#### DATA EXCERPT
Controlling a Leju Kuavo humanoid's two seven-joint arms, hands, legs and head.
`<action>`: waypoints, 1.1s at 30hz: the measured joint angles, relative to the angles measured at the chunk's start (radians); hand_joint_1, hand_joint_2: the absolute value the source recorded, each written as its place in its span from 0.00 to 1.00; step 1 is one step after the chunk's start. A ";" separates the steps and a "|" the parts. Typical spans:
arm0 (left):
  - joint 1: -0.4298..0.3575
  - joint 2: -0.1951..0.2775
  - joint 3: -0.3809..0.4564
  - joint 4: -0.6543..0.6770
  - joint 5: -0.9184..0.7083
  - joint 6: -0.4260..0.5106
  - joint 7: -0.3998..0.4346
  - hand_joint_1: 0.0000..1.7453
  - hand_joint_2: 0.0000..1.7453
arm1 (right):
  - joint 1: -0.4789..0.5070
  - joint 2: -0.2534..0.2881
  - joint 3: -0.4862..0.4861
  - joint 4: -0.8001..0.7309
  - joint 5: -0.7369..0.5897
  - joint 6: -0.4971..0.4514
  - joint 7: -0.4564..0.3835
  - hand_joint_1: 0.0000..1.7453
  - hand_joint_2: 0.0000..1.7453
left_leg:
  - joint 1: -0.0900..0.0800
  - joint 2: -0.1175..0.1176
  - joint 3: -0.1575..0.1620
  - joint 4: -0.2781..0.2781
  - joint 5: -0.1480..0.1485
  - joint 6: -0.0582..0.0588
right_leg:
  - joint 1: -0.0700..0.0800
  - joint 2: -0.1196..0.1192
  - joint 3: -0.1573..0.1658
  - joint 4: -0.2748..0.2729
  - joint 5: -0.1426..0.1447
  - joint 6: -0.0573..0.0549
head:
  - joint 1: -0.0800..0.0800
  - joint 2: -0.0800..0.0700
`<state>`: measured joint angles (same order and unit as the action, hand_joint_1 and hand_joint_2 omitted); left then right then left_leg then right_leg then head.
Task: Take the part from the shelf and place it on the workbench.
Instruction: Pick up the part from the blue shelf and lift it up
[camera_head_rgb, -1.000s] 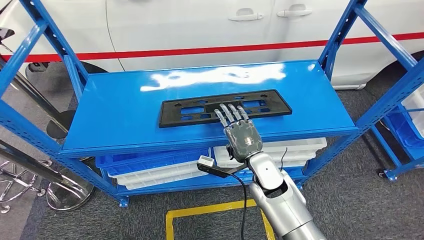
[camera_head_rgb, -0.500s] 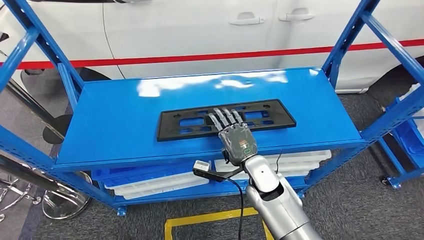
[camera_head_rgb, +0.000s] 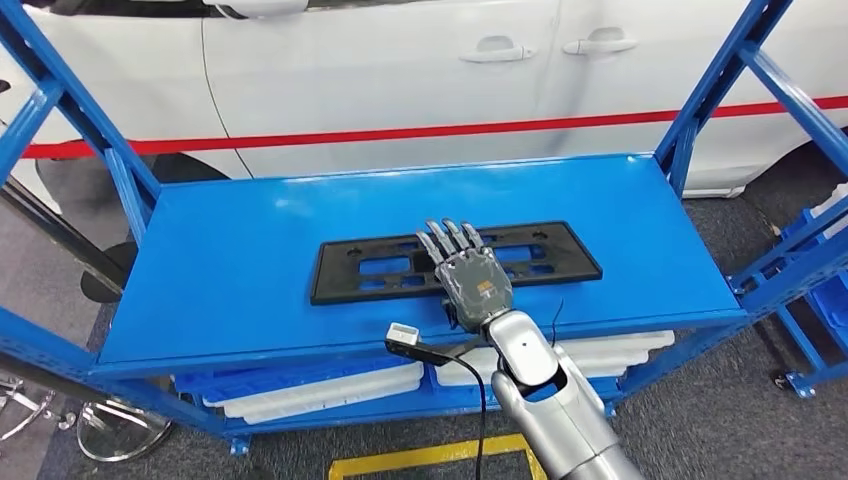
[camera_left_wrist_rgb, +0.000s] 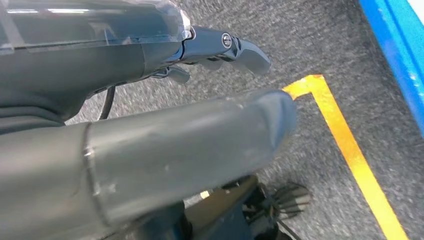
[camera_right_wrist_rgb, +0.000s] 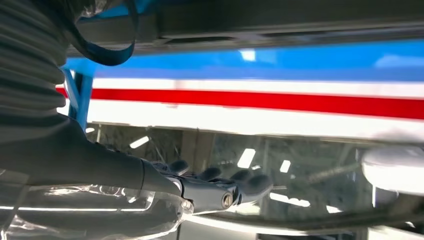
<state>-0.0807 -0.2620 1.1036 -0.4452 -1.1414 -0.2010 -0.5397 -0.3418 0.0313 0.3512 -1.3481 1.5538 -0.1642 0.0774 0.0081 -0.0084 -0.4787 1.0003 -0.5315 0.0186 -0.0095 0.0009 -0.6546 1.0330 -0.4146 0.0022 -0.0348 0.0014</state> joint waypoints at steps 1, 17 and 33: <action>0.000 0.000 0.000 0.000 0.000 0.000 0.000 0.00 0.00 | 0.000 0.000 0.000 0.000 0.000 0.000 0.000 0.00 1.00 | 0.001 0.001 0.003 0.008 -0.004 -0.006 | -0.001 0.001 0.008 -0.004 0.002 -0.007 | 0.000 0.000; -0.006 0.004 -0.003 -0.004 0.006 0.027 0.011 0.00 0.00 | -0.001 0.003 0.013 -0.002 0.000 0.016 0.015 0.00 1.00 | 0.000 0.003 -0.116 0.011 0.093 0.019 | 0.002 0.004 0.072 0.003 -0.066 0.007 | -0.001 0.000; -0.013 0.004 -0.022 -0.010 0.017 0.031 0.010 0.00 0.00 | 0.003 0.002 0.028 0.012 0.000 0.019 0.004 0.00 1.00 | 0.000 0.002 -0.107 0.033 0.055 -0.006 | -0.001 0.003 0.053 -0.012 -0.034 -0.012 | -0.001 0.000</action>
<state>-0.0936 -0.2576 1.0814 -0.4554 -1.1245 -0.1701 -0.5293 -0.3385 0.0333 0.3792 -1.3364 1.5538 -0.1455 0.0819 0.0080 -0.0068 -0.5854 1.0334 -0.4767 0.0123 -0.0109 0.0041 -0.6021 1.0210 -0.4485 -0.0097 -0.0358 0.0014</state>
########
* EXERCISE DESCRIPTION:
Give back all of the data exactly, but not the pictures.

* RESPONSE:
Controlling a Leju Kuavo humanoid's two seven-joint arms, hands, legs and head.
`<action>`: waypoints, 1.1s at 30hz: the measured joint angles, relative to the angles measured at the chunk's start (radians); hand_joint_1, hand_joint_2: the absolute value the source recorded, each written as its place in its span from 0.00 to 1.00; step 1 is one step after the chunk's start. A ";" separates the steps and a "|" the parts. Typical spans:
arm0 (left):
  - joint 1: -0.4298..0.3575
  - joint 2: -0.1951..0.2775
  - joint 3: -0.3809..0.4564
  - joint 4: -0.6543..0.6770
  - joint 5: -0.9184..0.7083
  - joint 6: -0.4260..0.5106
  - joint 7: -0.3998..0.4346
  - hand_joint_1: 0.0000..1.7453
  - hand_joint_2: 0.0000..1.7453
arm1 (right):
  - joint 1: -0.4789..0.5070
  - joint 2: -0.2534..0.2881
  - joint 3: -0.4862..0.4861
  - joint 4: -0.8001..0.7309
  - joint 5: -0.7369..0.5897
  - joint 6: -0.4971..0.4514
  - joint 7: -0.4564..0.3835
  - hand_joint_1: 0.0000..1.7453
  - hand_joint_2: 0.0000..1.7453
left_leg:
  - joint 1: -0.0900..0.0800
  - joint 2: -0.1175..0.1176
  - joint 3: -0.1575..0.1620
  - joint 4: -0.2781..0.2781
  - joint 5: -0.1480..0.1485
  - joint 6: -0.0582..0.0588
right_leg:
  - joint 1: -0.0700..0.0800
  - joint 2: -0.1196..0.1192
  - joint 3: -0.1573..0.1658
  - joint 4: -0.2748..0.2729
  - joint 5: -0.1426..0.1447
  - joint 6: -0.0573..0.0549
head:
  - joint 1: -0.0800..0.0800
  - joint 2: -0.0800..0.0700
`<state>`: measured joint angles (same order and unit as the action, hand_joint_1 and hand_joint_2 omitted); left then right then left_leg then right_leg then head.
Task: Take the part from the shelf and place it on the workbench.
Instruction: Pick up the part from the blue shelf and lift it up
[camera_head_rgb, -1.000s] 
[camera_head_rgb, -0.500s] 
[camera_head_rgb, +0.000s] 
[camera_left_wrist_rgb, +0.000s] 
[camera_right_wrist_rgb, +0.000s] 
<state>-0.0807 -0.2620 1.1036 -0.4452 -1.1414 -0.2010 -0.5397 -0.3418 0.0313 0.3512 -1.3481 1.5538 -0.1642 0.0774 0.0081 -0.0084 -0.4787 1.0003 -0.5315 0.0186 -0.0095 0.0009 -0.6546 1.0330 -0.4146 0.0022 -0.0348 0.0014</state> joint waypoints at steps 1, 17 and 33: <action>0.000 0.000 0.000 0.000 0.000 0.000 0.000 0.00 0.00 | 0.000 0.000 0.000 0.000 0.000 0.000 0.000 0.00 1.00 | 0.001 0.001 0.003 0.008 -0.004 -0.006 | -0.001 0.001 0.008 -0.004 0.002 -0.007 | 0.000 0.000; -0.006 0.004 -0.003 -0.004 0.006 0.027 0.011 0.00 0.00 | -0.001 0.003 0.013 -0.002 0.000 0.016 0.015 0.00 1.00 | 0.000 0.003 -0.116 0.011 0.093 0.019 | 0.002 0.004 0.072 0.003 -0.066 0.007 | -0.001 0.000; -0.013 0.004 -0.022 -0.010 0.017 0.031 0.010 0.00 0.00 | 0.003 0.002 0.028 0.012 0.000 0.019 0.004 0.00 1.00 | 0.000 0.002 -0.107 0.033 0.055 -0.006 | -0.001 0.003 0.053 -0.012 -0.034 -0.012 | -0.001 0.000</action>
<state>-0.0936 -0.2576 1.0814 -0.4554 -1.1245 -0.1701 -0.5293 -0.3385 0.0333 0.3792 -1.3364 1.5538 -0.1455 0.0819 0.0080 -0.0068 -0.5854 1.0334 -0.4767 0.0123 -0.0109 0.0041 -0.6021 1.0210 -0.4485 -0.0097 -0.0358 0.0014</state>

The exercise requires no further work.